Problem details.
Exclude images; transcribe the rest of the data exactly.

"""

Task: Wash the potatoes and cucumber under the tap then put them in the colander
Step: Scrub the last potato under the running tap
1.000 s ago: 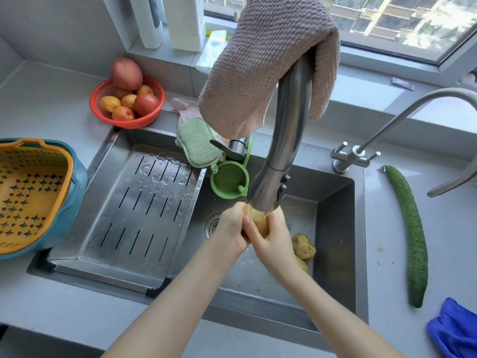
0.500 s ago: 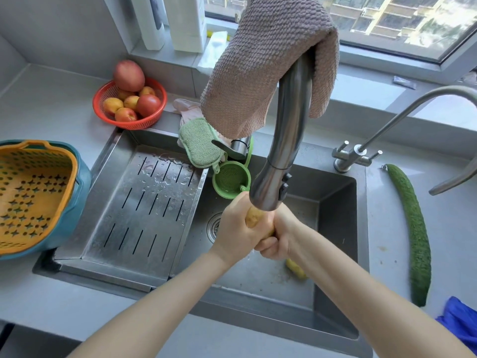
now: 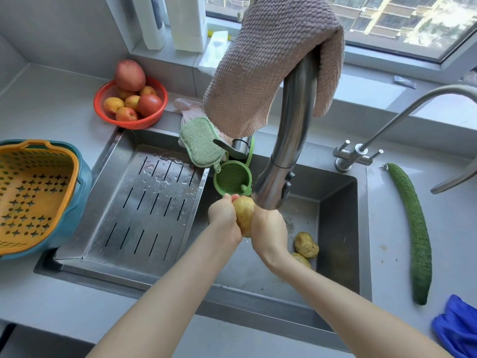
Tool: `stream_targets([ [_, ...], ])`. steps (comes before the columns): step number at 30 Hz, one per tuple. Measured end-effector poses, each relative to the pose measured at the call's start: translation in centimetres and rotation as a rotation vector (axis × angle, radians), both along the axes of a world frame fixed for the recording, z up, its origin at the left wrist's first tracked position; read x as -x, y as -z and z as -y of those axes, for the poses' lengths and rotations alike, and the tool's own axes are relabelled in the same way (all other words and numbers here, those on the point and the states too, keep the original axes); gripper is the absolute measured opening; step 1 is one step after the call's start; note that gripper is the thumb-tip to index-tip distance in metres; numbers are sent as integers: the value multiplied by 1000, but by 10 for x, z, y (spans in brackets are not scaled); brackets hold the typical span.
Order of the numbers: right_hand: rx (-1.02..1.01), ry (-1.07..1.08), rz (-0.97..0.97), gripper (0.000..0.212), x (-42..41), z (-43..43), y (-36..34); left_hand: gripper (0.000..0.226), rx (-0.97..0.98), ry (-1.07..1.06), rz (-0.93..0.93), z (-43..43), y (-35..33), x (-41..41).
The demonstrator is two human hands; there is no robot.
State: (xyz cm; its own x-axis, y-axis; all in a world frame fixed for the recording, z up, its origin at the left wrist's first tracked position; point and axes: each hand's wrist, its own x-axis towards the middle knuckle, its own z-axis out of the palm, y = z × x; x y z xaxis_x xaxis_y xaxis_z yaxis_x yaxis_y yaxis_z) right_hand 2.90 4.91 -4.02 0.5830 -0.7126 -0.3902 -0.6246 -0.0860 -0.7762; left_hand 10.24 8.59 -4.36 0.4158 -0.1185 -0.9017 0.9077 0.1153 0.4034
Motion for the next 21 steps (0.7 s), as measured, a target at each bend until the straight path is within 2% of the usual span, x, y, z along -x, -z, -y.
stream_targets([
  [2,472,-210,9,22,2,8,-4,28,74,99,-108,-4,-1,-4],
  [3,647,-282,19,23,4,13,-1,35,138,196,-130,-7,-3,-4],
  [6,743,-375,32,35,8,28,9,43,296,450,-97,-14,-1,2],
  [9,893,-399,53,34,16,35,12,48,298,601,-95,-22,-2,8],
  [10,852,-350,82,30,17,36,14,51,295,642,-127,-24,-2,8],
  [12,549,-205,180,25,15,35,15,53,301,662,-185,-28,0,8],
  [14,187,-50,300,41,16,36,13,50,349,611,-224,-31,2,6],
  [15,80,-7,342,45,18,39,11,48,382,567,-248,-33,4,5],
  [18,-243,-18,338,33,26,50,4,41,444,484,-289,-38,6,4],
  [21,-554,-46,302,40,31,52,-1,37,490,439,-287,-38,8,5],
])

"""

Written reply.
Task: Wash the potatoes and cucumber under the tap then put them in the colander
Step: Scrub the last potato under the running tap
1.000 s ago: 
0.500 s ago: 
now: 
Tool: `stream_targets([ [_, ...], ])`. steps (comes before the columns): step number at 30 Hz, one per tuple. Measured end-effector poses, each relative to the pose measured at the call's start: translation in centimetres and rotation as a rotation vector (axis × angle, radians), both along the axes of a world frame fixed for the recording, z up, its origin at the left wrist's first tracked position; read x as -x, y as -z and z as -y of those axes, for the poses' lengths and rotations alike, and the tool's own axes are relabelled in the same way (all other words and numbers here, those on the point and the states too, keep the original axes); gripper is the absolute measured opening; step 1 is one step after the call's start; note that gripper is the thumb-tip to index-tip distance in metres; numbers are sent as integers: the value multiplied by 1000, but by 10 for x, z, y (spans in brackets are not scaled); brackets hold the typical span.
Order of the numbers: right_hand: rx (-1.02..1.01), ry (-1.07..1.08), rz (-0.97..0.97), gripper (0.000..0.212), x (-42..41), z (-43..43), y (-36..34); left_hand: gripper (0.000..0.226), rx (-0.97..0.98), ry (-1.07..1.06), rz (-0.93..0.93), z (-43..43), y (-35..33), x (-41..41).
The demonstrator is two human hands; there is no robot.
State: (xyz cm; its own x-axis, y-axis; all in a world frame fixed for the recording, z up, its origin at the left wrist's first tracked position; point and axes: each hand's wrist, its own x-axis towards the middle knuckle, its own z-axis out of the palm, y = z × x; x y z xaxis_x xaxis_y xaxis_z yaxis_x yaxis_y yaxis_z) right_hand 2.90 4.91 -4.02 0.5830 -0.7126 -0.3902 -0.6246 -0.0860 -0.7762; left_hand 10.24 8.59 -4.36 0.4158 -0.1185 -0.9017 0.9077 0.1153 0.4034
Motion for the next 21 steps (0.7 s), as measured, a target at each bend until the straight path is within 2% of the usual span, x, y, z along -x, -z, -y.
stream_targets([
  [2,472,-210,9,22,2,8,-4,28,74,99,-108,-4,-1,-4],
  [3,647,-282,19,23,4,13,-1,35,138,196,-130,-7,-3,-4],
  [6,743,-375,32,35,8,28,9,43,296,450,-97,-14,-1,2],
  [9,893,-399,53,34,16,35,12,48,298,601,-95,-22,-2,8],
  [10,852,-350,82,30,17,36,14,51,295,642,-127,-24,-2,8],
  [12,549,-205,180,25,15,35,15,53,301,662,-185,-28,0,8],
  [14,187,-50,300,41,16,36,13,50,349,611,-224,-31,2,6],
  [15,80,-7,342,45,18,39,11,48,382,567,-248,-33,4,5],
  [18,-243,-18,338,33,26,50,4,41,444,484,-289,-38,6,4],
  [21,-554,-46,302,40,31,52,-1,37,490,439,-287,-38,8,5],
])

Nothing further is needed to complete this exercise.